Aiming to erase the “fuzzy math” past administrations used to hide the costs of politically favored policies, the Environmental Protection Agency is pulling back the curtain on costs and benefits, and planning to kill regulations that are out of whack.

“It hopefully will take away some of the fuzzy math that administrations have done in the past on justifying regulations,” said EPA Administrator Andrew R. Wheeler of his new policy.

And, he added, it will set a new bottom-line for all regulations in the rules heavy agency. “If the costs are too high we should change the regulatory approach. We shouldn’t be having regulations that cost more than the benefits they provide,” he said in an interview.

With the new rules will come unusual transparency and a pledge to make public the costs and benefits of regulations coming out of the environmental agency.

“It will provide more confidence in the regulatory process,” said Wheeler.

And, he added, “Hopefully there will be fewer people upset with EPA, upset with the federal government.”

The new effort in Wheeler’s policy memo, titled “Increasing Consistency and Transparency in Considering Benefits and Costs in the Rulemaking Process,” is aimed at opening the door to the secretive regulation process and ending suspicions that politics drives policy.

“I really do hope it depoliticizes it,” said Wheeler.

President Trump campaigned on a promise to cut two Obama-era regulations for every new one he proposes. The EPA has led that effort, cutting far more than 2-1 for a total savings to taxpayers of $3.6 billion, Wheeler said.
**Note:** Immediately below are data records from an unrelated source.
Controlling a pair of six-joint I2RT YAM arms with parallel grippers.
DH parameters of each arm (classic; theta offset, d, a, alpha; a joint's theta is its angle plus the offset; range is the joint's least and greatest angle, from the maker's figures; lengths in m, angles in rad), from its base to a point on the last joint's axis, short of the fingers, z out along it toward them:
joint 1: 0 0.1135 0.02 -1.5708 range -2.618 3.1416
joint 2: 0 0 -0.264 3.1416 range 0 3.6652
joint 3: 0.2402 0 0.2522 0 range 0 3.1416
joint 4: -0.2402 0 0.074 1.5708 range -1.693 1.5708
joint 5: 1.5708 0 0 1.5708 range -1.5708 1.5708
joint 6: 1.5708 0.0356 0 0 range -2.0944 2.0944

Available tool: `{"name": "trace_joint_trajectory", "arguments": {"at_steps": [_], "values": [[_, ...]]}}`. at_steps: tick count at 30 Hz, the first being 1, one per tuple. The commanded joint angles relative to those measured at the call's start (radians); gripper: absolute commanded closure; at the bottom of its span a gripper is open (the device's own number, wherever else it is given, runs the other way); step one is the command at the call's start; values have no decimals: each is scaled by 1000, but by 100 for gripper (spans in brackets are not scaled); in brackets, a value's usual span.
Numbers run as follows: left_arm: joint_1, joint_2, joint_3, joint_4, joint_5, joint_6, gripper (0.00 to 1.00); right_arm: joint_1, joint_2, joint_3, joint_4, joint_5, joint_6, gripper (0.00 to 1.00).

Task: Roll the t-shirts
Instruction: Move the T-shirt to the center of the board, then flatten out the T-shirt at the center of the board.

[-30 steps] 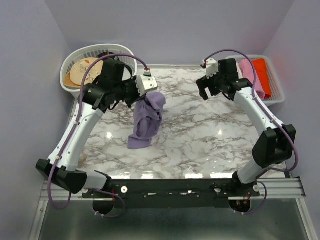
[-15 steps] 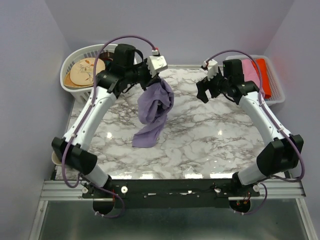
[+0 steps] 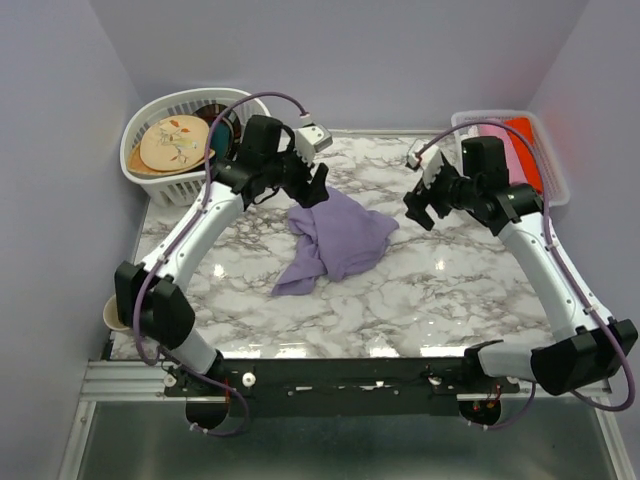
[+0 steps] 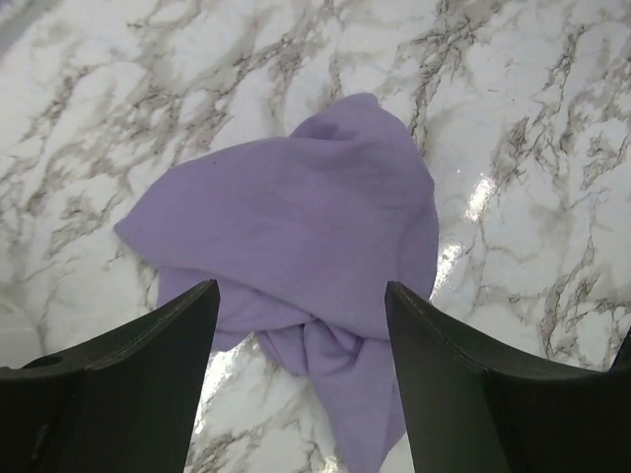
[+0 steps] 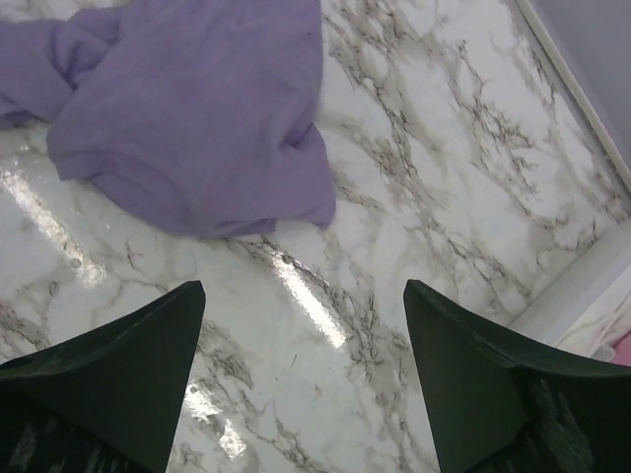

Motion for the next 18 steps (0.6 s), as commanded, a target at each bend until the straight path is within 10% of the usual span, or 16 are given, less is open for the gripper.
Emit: {"name": "trace_joint_trajectory", "arguments": {"at_steps": [1, 18], "values": [[3, -204, -49, -26, -156, 45, 23, 79, 26, -106, 20, -91, -267, 10], [98, -425, -207, -278, -401, 94, 27, 350, 291, -297, 308, -225, -662, 22]]}}
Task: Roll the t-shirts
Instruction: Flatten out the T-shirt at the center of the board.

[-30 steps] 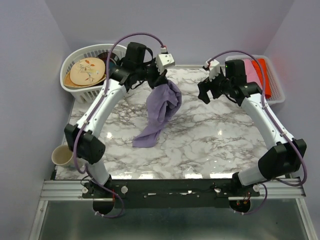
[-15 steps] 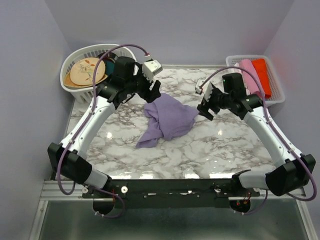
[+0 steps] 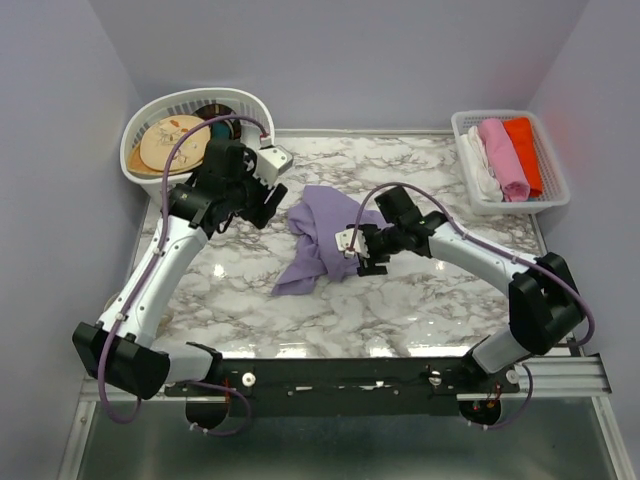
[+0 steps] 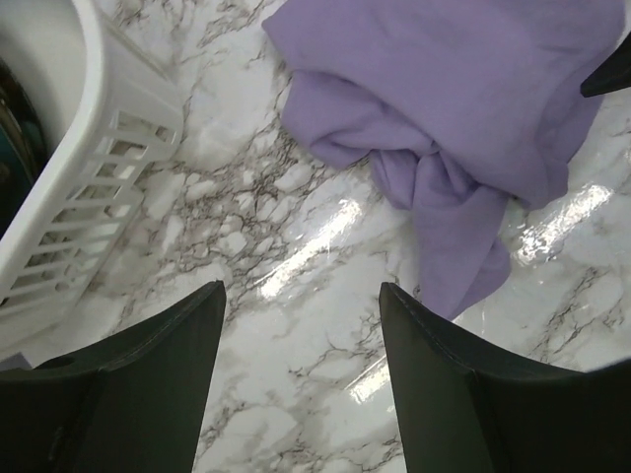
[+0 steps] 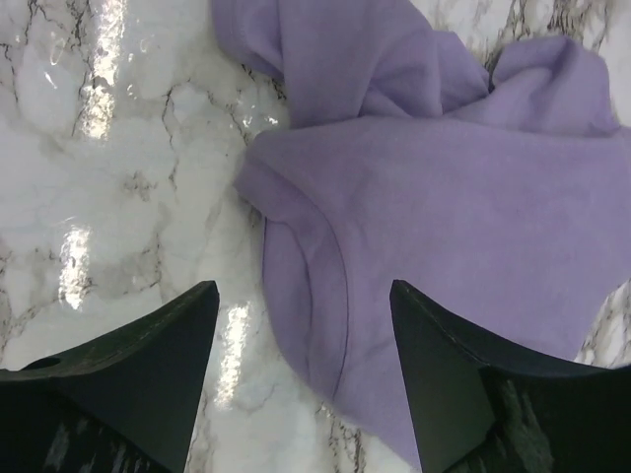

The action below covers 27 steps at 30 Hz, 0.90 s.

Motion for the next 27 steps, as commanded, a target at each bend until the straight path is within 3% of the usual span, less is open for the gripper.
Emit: {"name": "trace_joint_trajectory", "arguments": {"at_steps": [1, 7, 11, 20, 23, 27], "values": [[41, -85, -54, -15, -46, -32, 27, 59, 72, 52, 52, 4, -113, 22], [75, -154, -76, -17, -3, -81, 25, 122, 160, 140, 32, 35, -53, 20], [164, -176, -73, -14, 24, -112, 24, 157, 207, 155, 13, 62, -82, 21], [211, -202, -93, 9, 23, -110, 24, 188, 269, 160, -36, 113, -89, 27], [219, -202, -96, 20, 24, -110, 24, 192, 287, 158, -8, 151, -75, 34], [225, -188, -96, 28, 27, -113, 24, 192, 279, 157, 32, 177, -35, 60]]}}
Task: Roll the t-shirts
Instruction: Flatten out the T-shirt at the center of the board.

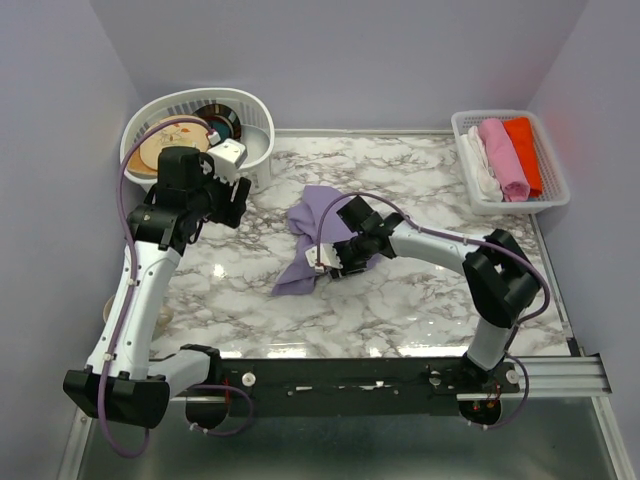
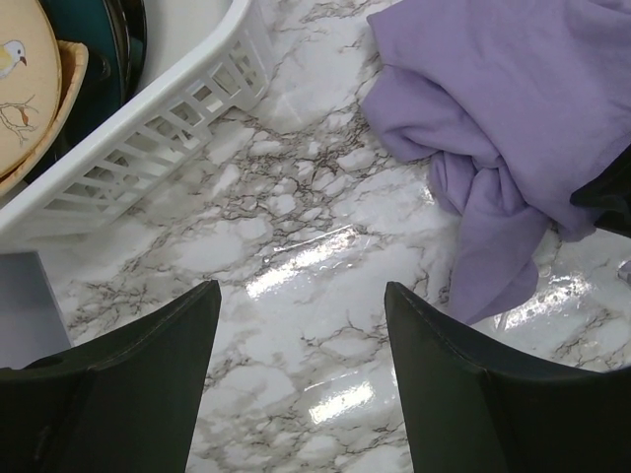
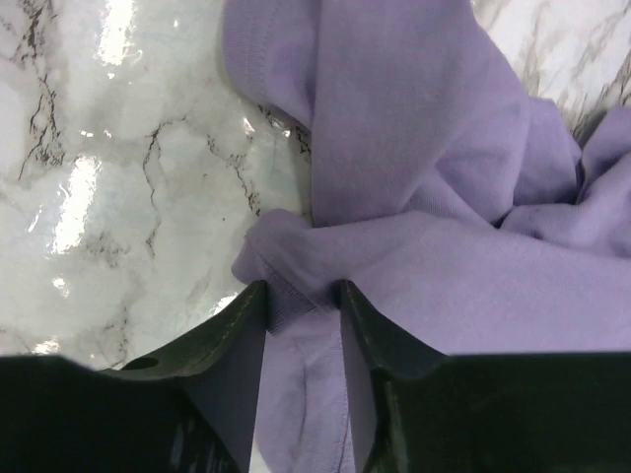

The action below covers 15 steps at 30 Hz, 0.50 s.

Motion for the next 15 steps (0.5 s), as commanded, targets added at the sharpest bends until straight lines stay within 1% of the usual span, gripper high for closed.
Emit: {"name": "trace_joint_trajectory", "arguments": {"at_steps": [1, 2, 3, 6, 10, 12, 15], "values": [[10, -2, -7, 24, 31, -11, 23, 10, 3, 12, 34, 67, 43, 64], [10, 2, -7, 24, 39, -9, 23, 10, -14, 14, 31, 80, 52, 69], [10, 5, -8, 25, 45, -8, 24, 10, -24, 14, 22, 89, 54, 82], [10, 17, -25, 35, 74, 2, 24, 11, -86, 11, 6, 106, 80, 99], [9, 47, -62, 50, 120, 12, 25, 8, -207, 31, -29, 106, 153, 99], [7, 51, -82, 62, 146, 12, 25, 7, -291, 78, -52, 112, 207, 99], [-5, 40, -137, 105, 154, 17, 26, 4, -362, 165, -41, 146, 297, 99]]}}
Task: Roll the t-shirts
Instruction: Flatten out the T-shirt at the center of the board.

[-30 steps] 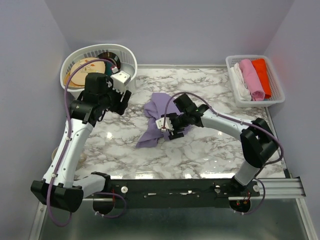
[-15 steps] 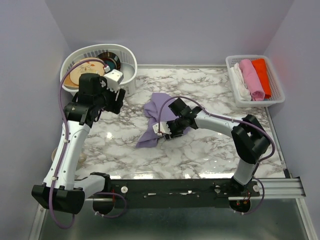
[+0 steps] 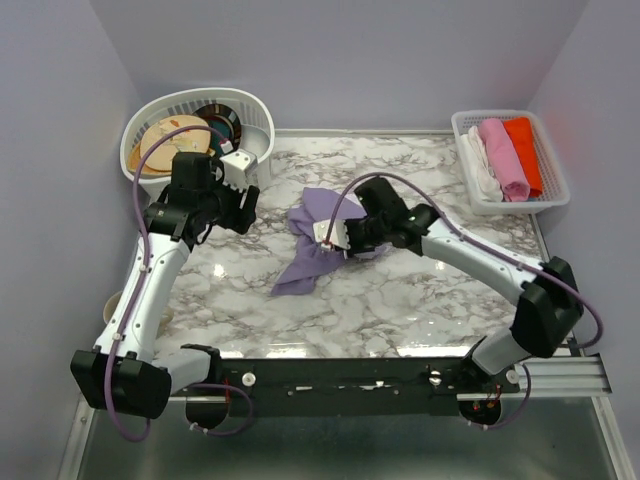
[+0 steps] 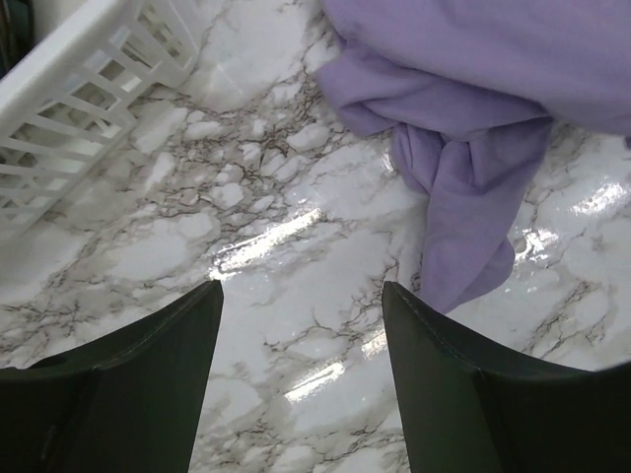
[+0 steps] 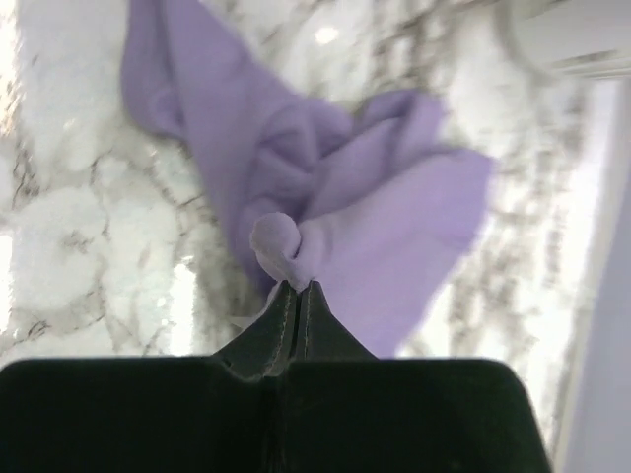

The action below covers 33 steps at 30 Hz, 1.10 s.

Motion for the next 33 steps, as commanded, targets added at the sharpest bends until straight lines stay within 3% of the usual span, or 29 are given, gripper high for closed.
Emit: {"name": "trace_joint_trajectory", "arguments": {"at_steps": [1, 7, 12, 16, 19, 23, 25, 26, 27, 30, 33], "values": [[-17, -8, -77, 72, 63, 16, 26, 2, -163, 160, -7, 55, 162, 99], [-22, -7, -111, 97, 47, 1, 27, 1, -179, 493, -4, 134, 247, 99], [-23, -10, -122, 106, 45, 2, 27, -13, -185, 639, 12, 213, 267, 99], [-23, -7, -125, 120, 45, 1, 27, -132, -232, 543, 1, 216, 325, 99], [-25, -8, -145, 127, 59, -7, 27, -333, -235, 423, -36, 163, 413, 99], [-36, -16, -188, 126, 83, -1, 26, -520, -278, 138, 28, 176, 382, 99], [-42, -22, -215, 123, 86, 10, 26, -545, -250, -6, 7, 239, 356, 88], [-49, -23, -224, 120, 89, 13, 26, -551, -239, -29, -22, 265, 354, 76], [-52, -24, -231, 117, 88, 14, 26, -556, -231, -49, -33, 303, 386, 53], [-62, -30, -244, 100, 83, 23, 26, -556, -278, -82, -15, 232, 443, 40], [-63, -27, -263, 103, 85, 22, 26, -556, -268, -14, -63, 24, 451, 38]]}}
Since Trump came into office, the EPA has cut 40 major regulations and plans to axe another 49, he said.

“We are definitely at the top” of regulation killers, he added.

The new memo to assistant administrators said that regulations on the Clean Air Act will come under scrutiny first.

While Wheeler’s actions may sound like common sense, many EPA laws only “contemplate the consideration of benefits and costs as part of the regulatory decision-making,” said his memo.

Now, he wrote, “the EPA should evaluate and consider both benefits and costs in decision-making.”